Look in the material below for the line holding "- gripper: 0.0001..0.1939". Set it down exactly, with each later line up to and including the line holding "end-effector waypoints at".
++++++++++
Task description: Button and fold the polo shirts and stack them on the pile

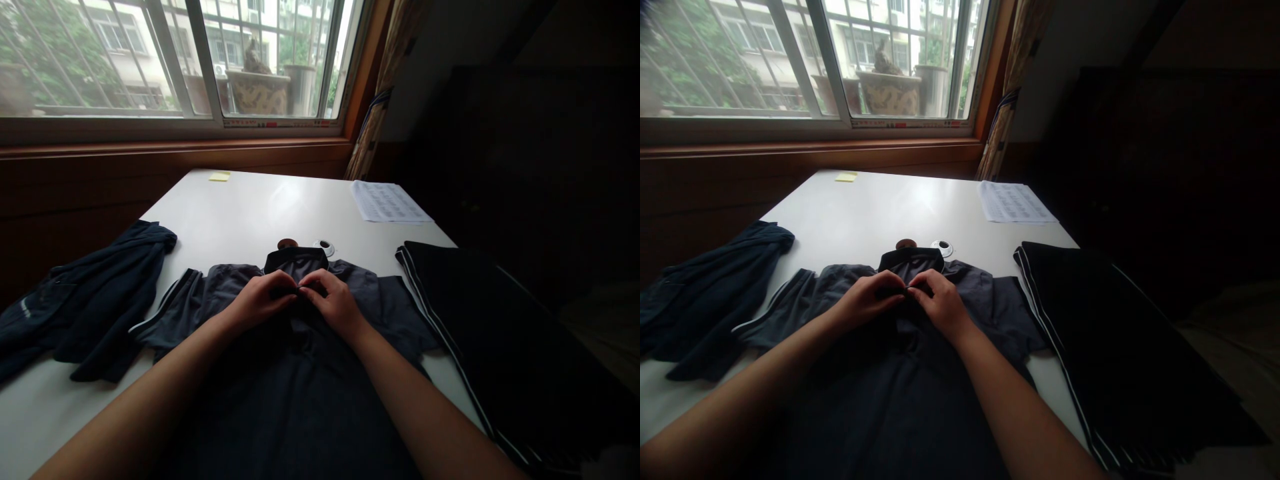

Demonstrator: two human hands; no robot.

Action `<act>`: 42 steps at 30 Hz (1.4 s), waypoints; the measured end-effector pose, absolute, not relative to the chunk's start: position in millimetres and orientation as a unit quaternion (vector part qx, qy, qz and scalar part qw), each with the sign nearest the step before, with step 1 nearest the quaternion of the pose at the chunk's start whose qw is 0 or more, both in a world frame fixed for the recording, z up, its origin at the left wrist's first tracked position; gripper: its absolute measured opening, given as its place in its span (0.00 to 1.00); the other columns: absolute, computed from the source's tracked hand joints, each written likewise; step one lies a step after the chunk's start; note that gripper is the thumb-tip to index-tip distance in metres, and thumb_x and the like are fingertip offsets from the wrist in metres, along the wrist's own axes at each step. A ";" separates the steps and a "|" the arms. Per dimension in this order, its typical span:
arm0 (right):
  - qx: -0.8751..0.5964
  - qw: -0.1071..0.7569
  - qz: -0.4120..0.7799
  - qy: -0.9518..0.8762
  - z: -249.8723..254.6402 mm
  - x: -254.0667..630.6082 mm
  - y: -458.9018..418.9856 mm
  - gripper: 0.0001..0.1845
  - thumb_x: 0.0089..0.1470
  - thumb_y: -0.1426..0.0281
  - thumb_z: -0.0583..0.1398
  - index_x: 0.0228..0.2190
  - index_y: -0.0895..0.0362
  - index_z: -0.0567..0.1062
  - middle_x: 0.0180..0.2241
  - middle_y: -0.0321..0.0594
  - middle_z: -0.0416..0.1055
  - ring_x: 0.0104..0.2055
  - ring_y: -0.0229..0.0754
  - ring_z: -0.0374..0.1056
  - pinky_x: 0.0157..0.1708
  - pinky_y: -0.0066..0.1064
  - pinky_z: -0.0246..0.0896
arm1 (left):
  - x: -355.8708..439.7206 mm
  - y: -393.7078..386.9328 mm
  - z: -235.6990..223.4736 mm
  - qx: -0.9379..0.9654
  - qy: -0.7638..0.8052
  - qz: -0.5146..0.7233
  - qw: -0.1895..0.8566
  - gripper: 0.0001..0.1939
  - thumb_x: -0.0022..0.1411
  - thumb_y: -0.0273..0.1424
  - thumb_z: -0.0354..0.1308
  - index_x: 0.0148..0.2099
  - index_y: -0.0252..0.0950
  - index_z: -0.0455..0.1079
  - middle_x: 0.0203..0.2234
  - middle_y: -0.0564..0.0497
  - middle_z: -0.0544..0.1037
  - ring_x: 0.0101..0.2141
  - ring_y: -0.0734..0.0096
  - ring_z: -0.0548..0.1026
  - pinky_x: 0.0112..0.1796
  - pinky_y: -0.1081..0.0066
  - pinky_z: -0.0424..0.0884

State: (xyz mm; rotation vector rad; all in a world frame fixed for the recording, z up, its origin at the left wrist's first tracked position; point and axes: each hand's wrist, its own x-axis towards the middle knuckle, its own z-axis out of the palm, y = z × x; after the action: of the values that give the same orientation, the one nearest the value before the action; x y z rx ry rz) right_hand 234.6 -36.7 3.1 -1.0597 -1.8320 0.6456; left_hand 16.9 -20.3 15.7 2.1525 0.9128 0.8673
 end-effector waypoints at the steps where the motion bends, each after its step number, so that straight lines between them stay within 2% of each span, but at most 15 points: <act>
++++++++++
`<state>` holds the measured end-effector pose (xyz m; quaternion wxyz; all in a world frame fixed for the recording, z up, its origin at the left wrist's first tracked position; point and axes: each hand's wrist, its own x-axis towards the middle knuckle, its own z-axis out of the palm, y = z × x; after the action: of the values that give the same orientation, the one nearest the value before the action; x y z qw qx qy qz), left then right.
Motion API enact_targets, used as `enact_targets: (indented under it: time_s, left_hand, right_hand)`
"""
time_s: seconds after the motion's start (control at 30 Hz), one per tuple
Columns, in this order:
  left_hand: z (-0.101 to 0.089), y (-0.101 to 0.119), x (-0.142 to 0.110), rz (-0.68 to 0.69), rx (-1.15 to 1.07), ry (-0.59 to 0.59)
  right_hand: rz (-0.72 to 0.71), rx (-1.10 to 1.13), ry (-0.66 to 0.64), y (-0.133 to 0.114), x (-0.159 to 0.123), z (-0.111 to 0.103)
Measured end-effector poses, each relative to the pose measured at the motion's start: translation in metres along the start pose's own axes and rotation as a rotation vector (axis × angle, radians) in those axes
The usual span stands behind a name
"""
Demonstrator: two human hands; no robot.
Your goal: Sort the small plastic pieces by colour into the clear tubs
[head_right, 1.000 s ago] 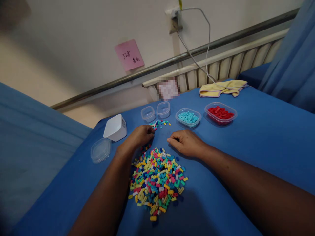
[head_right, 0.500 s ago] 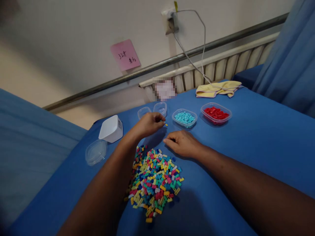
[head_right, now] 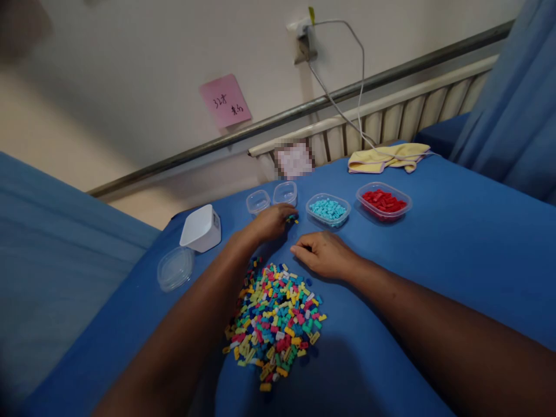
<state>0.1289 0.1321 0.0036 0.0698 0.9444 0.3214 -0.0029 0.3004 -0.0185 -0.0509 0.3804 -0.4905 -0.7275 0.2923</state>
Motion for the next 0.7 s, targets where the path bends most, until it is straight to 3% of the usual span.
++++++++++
### SOLUTION TO THIS EXERCISE
  - gripper: 0.0001..0.1939
  - thumb_x: -0.0022..0.1411
  - thumb_y: -0.0273..0.1424
  - thumb_z: -0.0354..0.1308
  - index_x: 0.0148..0.2099
  - index_y: -0.0252..0.0950
  - index_z: -0.0455..0.1079
  - middle_x: 0.0203..0.2234
  - middle_y: -0.0564..0.0497
  - middle_z: -0.0544..0.1037
  - ring_x: 0.0101..0.2141
  - ring_y: -0.0734..0.0096
  - ring_z: -0.0548..0.1026
  - pinky_x: 0.0112..0.1796
  - pinky_y: -0.1081..0.0066
  - pinky_z: -0.0424..0.0884

State: (xyz mm; rotation vector rad; all in a world frame fixed for the recording, z up, its origin at the left wrist's first tracked position; point and axes: each hand's wrist, its own x-axis towards the middle knuckle, its own z-axis out of the palm, y = z × x; after the action: of the values that give the same orientation, the one nearest the value before the action; x y z rx ry rz) right_hand 234.6 -36.7 3.1 -1.0597 -1.8320 0.6456; left_hand 16.9 -20.3 15.7 2.1525 0.9128 0.8673
 end-effector waypoints at the steps where the motion bends, each after its step number, so that straight lines between them stay within 2% of each span, but at most 15 points: <act>

What this exercise asked for has been supplied.